陆勇强
一档节目在讨论城市治理,有三位来自社区的代表在“痛心疾首”,说整整十年了,我们所在社区的风貌就像农村,与省会城市、旅游城市的定位相去甚远。
当电视镜头切到他们所在的社区时,画面真的让我吃了一惊,这个吃惊不是因为“脏乱差”,而是我觉得他们所在的社区很美,我不明白他们为何要“痛心疾首”要去改变。
首先是地处社区中央的一处丘陵,社区代表认为要“亮化”,要建游步道,要造凉亭……社区的临江地段,有一大块湿地,错错落落地长满了野花,还有鸟儿栖居,代表们认为要硬化,装上体育器材,作为市民的锻炼场地……
我在心里说:“不可,不可。”可人家电视台已经把规划建设部门的领导也请到了直播室,两个部门领导当场表态,马上做规划,争取今年改造完成,一锤定音。
不是我唱反调,轰轰烈烈的城市化正在消灭自然,远离自然。道路必须是硬化的,晚上必须是亮化的,山地上必须是有游步道的,楼房一定要高高的,商场一定要大大的,居住一定要集聚的……人们理想中的城市,就是这个样子,有几百万甚至上千万的人口,有体量庞大的博物馆、图书馆、音乐厅,道路上人来人往车来车往,反正城市什么都必须要大,不然哪还能叫城市,不就是农村吗?
我们几代人接受的就是这样的城市化教育,梦想的也是这样的场景。我们几代人的奋斗以及喜怒哀乐都与这样的城市有关,跨进城市意味着成功了,离开城市意味着失败了。
真的不能责怪这些社区代表,也不能责怪城市规划建设部门,我们浸淫在城市化之中,理念及行为都已顽固难化,怎么能容忍一座省会城市里竟然还有荒地、丘陵,那将是多大的败笔呀!
什么才是真正理想中的城市?我想这既是一种理念的角力,也是一场实践出真知的角力,而最终的答案不会有多个。
我生活在杭州的富阳区,富阳区往往会被人认为是一个有点像农村的区,可是这里是黄公望《富春山居图》的实景地,也是郁达夫的故乡,这里没有摩天大楼,也没有超大的博物馆,出门走几步,就可以看得见山,望得了水,居民的幸福指数很高。但一对比大城市,身边的不少人就会有小小的自卑,觉得城市“家大業大”脸上才有光,最好城里造一幢全国第一高楼,如此才能扬眉吐气。
可是,为什么人们说起杭州,马上就会想起西湖、西溪湿地、钱塘江,而不会想起武林商圈的商厦争高、滨江的CBD夜色以及萧山国际机场的航班像鸟儿群飞呢?
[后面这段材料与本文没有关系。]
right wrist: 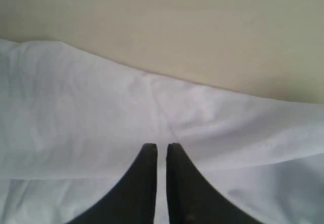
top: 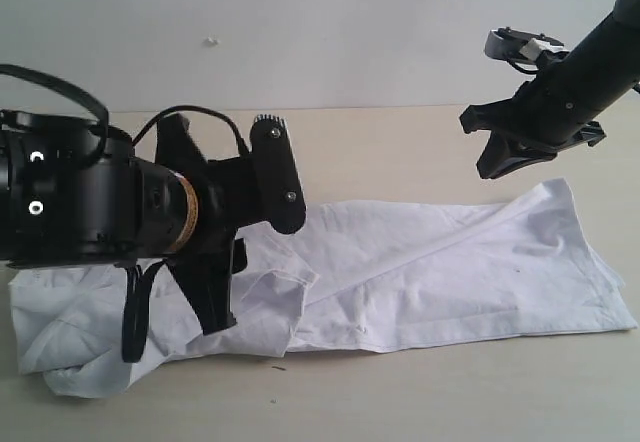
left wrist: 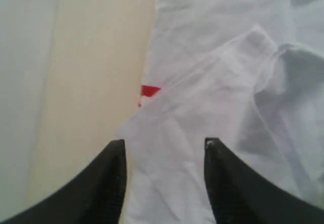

自然永远是城市最为核心的资源,只有自然才能包容住人文历史,让人文厚重如初,并且栩栩如生。一个城市留住多少自然,她就具有多大的特质和气质。
在近代城市发展史上,自20世纪60年代开始,一直有两种理论在争风,一种是以“大投入、大产出、大消费”为基本特征的“美国城市梦”,一种是“基于生活质量与可持续发展”的“欧洲城市梦”。
“欧洲城市梦”的理念在于,他们理想中的城市不是纽约、东京、伦敦或巴黎,而更像中世纪的一些城市,譬如威尼斯,人口不过20万,城市“小而美”,把农业景观、生活方式渗透在城市中,工商业及市井生活水乳交融。
多希望,我们能有更多有山有水有乡愁,有生活质量,完全有别于教科书中所说的那种“大城市”。